ABSTRACT

In this chapter, we present a mapping algorithm for automated Arabic-IPA transcription over Quranic and Modern Standard Arabic in our Boundary-Annotated Quran corpus. The initial output of this mapping algorithm is a full-form phonemic transcription of each Arabic word in the Qurʾān pronounced out-of-context as an independent unit and transcribed via the International Phonetic Alphabet (IPA). Computational rules are then developed for sub-dividing each full-form transcription into a sequence of syllable tokens where each syllable is represented as a consonant-vowel (CV) pattern from a discrete set specific to Arabic: {CV, CVV, CVC, CVVC, CVCC}. This set of CV patterns also defines syllable weights (i.e. light, heavy and super-heavy syllables) and a particular focus of this chapter is automatic assignment of primary stress over the full-form CV annotation tier, and human evaluation of automatically assigned stress via an inter-annotator agreement study. In a further development, we have generated pause-form transcriptions for verse-terminal and/or pre-boundary words throughout the corpus, where super-heavy syllables attract primary stress if they terminate a word.
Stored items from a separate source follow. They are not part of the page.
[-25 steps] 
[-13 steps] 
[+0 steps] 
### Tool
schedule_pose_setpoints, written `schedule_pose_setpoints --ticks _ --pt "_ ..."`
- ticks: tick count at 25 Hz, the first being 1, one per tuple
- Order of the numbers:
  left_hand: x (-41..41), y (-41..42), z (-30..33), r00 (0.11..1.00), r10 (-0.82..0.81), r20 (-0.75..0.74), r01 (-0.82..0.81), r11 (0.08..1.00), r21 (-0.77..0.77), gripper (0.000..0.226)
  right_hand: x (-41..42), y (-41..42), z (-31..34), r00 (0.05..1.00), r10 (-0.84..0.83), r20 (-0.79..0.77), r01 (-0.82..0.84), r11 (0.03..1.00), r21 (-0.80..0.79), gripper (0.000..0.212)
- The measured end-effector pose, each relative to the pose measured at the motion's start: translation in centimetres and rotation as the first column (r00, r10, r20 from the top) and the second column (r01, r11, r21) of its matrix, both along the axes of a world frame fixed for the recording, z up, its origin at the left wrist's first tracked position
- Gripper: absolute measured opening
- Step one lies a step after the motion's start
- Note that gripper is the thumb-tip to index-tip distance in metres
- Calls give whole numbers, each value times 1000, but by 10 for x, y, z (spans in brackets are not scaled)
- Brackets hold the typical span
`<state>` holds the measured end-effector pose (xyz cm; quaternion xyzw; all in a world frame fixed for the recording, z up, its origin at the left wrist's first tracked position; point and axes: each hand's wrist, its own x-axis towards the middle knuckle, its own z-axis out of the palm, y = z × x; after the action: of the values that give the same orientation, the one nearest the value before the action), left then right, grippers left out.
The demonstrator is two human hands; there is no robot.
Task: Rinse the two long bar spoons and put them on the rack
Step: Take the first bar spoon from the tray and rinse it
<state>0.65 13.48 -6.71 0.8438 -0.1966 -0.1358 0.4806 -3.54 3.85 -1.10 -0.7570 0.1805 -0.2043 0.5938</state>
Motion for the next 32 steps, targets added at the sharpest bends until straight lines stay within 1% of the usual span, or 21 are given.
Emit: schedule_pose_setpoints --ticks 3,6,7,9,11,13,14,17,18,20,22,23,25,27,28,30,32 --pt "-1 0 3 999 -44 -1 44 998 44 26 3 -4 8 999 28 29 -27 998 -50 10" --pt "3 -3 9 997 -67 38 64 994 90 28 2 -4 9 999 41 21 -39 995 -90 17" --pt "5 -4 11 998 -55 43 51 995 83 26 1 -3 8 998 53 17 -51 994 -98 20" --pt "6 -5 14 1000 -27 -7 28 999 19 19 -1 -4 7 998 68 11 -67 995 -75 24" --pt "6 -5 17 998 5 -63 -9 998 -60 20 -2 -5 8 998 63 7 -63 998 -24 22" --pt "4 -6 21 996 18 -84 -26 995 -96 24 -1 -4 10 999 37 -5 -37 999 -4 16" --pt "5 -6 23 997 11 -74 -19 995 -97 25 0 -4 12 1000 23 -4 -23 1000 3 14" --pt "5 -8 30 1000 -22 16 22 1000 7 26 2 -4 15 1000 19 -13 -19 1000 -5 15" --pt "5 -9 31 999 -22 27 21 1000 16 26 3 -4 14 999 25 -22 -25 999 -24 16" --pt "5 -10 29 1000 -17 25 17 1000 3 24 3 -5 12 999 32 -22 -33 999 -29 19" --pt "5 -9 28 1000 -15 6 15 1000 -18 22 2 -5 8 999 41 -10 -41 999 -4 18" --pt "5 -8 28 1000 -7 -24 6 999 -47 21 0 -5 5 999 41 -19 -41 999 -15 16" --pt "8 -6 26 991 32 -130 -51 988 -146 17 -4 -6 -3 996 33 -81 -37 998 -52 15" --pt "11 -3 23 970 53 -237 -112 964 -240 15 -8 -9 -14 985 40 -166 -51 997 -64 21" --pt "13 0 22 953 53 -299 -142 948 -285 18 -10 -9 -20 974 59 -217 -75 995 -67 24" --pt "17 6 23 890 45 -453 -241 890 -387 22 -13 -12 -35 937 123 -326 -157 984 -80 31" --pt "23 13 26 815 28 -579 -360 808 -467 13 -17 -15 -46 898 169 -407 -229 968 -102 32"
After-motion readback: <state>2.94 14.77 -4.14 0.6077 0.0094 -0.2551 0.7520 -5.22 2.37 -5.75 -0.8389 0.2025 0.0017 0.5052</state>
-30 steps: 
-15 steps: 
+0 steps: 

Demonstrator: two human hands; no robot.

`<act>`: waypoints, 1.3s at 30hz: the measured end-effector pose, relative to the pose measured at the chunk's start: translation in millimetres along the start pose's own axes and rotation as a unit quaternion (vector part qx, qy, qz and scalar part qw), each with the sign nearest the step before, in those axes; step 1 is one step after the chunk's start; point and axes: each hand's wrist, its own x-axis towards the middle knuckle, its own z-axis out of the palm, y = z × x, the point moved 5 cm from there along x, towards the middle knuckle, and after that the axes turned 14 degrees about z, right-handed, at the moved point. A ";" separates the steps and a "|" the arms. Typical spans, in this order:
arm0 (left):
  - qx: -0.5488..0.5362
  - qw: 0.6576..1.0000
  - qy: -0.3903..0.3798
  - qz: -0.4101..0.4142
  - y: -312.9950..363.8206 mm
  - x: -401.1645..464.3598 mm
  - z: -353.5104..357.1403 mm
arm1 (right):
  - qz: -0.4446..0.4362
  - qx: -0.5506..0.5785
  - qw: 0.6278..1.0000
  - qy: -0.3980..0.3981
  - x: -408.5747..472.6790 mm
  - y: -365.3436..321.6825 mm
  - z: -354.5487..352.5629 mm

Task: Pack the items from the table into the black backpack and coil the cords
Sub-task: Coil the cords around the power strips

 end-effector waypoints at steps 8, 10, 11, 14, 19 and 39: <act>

Our eventual aim is fully contextualized transcription, presenting phrases demarcated with boundaries as uninterrupted sequences of stressed and unstressed syllables. Our chapter also discusses codification of certain Quranic “tajwīd” recitation rules, namely: prolongation (“madd”) before pause and emphatic delivery (“qalqalah”) of the consonantal subset {ب د ج ط ق}. Both entail formulaic capture of target contexts via regular expression patterns over Arabic Unicode. We have found that the specificity of tajwīd rules governing Arabic phonemes as sacred sounds actually lends itself to algorithmic formulation. We construe automated Arabic-IPA transcription as a form of translation, with computation as a translation intermediary. Our software outputs Arabic word forms represented as stressed and syllabified IPA sequences, with further “annotation” of tajwīd prosody, for the benefit of non-native Arabic-speaking language learners and students of the Qurʾān.